Between the abolition of public hangings in Britain in 1868 and the abolition of the death penalty in 1965, criminals sentenced to death were executed within the walls of Britain's prisons. Their bodies were almost always then buried in unmarked graves in the prison grounds, as a final mark of shame.

As far as the Bristol Post can ascertain from Home Office documents, all 14 men hanged at Horfield were buried in a plot on the western corner of the site, adjoining Clevedon Road and the lane that runs alongside the north-west wall of the prison, next to the allotments. The graves are unmarked, but prison officials recorded the dates each burial plot was used, meaning it would be possible to work out who is where.

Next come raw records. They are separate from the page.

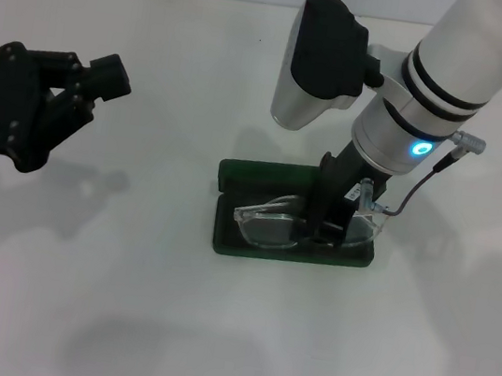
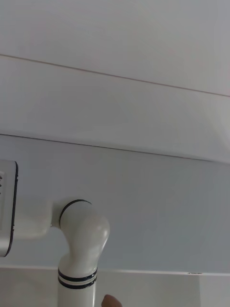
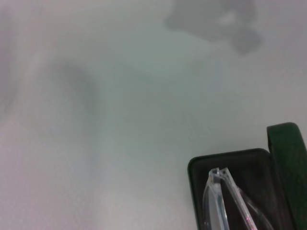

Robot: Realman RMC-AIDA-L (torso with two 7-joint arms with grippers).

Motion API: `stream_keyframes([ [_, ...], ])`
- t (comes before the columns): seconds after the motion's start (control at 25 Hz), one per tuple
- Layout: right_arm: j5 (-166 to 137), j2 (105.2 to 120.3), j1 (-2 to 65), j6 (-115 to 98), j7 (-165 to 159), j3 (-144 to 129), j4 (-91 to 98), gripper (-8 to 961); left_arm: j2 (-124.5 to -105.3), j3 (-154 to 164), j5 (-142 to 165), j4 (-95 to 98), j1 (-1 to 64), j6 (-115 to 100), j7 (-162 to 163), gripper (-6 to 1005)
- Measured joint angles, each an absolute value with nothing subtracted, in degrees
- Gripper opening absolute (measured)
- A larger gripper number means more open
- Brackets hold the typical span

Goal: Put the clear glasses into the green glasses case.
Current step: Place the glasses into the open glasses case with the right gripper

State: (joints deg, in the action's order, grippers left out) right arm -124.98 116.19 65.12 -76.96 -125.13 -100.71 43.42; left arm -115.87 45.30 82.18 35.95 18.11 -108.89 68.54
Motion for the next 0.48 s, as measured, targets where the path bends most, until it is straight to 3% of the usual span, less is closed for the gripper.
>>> stream_keyframes([
  [0.48, -125.0, 116.19, 65.1, -76.7, -125.2, -100.7, 43.8, 141, -115.94, 45.5, 82.2, 35.9, 18.1, -108.9, 68.6, 88],
])
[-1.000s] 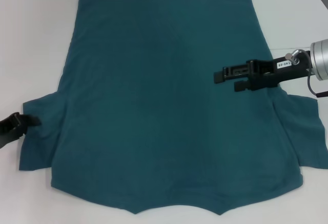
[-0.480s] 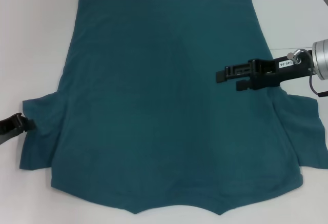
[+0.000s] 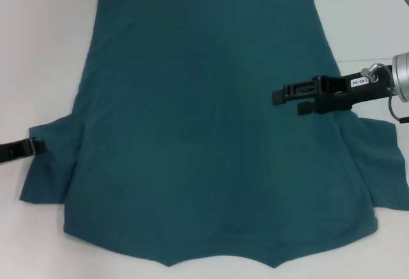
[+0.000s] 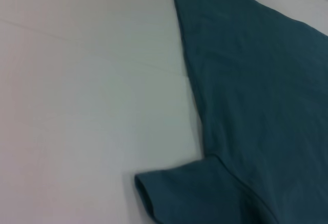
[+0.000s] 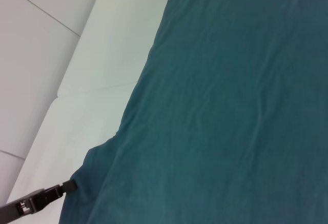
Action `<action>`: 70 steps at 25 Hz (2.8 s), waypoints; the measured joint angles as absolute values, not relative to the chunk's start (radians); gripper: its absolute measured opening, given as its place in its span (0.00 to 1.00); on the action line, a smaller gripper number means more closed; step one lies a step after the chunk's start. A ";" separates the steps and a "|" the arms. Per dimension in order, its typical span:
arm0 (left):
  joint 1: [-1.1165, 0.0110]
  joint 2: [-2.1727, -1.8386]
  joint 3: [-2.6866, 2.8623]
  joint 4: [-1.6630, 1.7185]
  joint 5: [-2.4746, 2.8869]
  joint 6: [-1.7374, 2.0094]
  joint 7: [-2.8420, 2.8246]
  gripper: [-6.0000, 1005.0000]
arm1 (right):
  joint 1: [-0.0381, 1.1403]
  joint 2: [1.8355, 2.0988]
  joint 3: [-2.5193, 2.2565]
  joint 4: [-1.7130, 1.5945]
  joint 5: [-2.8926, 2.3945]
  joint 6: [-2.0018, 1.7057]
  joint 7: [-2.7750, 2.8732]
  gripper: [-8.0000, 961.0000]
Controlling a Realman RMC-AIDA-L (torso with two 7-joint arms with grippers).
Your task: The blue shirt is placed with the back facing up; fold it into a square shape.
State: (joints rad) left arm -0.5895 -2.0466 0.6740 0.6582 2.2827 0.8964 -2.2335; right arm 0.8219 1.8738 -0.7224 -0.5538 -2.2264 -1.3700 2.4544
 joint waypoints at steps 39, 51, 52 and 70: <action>-0.671 -2.033 0.783 0.972 2.636 1.063 -2.660 0.01 | 0.824 1.868 -0.727 -0.554 -2.228 -1.375 2.460 0.97; -0.742 -2.039 0.785 0.982 2.646 1.180 -2.766 0.01 | 0.821 1.869 -0.727 -0.549 -2.228 -1.375 2.459 0.97; -0.750 -2.044 0.785 0.979 2.647 1.185 -2.770 0.01 | 0.822 1.870 -0.728 -0.548 -2.228 -1.374 2.459 0.97; -0.897 -2.109 0.807 0.759 2.693 1.073 -2.799 0.01 | 0.821 1.873 -0.729 -0.546 -2.230 -1.370 2.456 0.97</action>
State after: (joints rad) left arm -0.8969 -2.1090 0.8069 0.7594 2.6934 1.0725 -2.7991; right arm 0.8209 1.8730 -0.7287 -0.5460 -2.2304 -1.3704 2.4559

The graves are a tiny part of the prison site, and should the Prison Service decide to replace HMP Bristol in the future they would be unlikely to prevent the site being sold for redevelopment, as other prison sites have already been sold off complete with grave sites.

It is unlawful to build over a grave and in practice it is unusual for remains from prison graves to be exhumed and re-buried. They are usually only dug up in unavoidable circumstances. These circumstances do include the construction of new buildings, though this requires the special permission of the Home Secretary.

Very occasionally they can be exhumed and reinterred at the request of a relative, or where a pardon is granted, or where doubt arises as to the guilt of the executed prisoner or when a DNA test is required.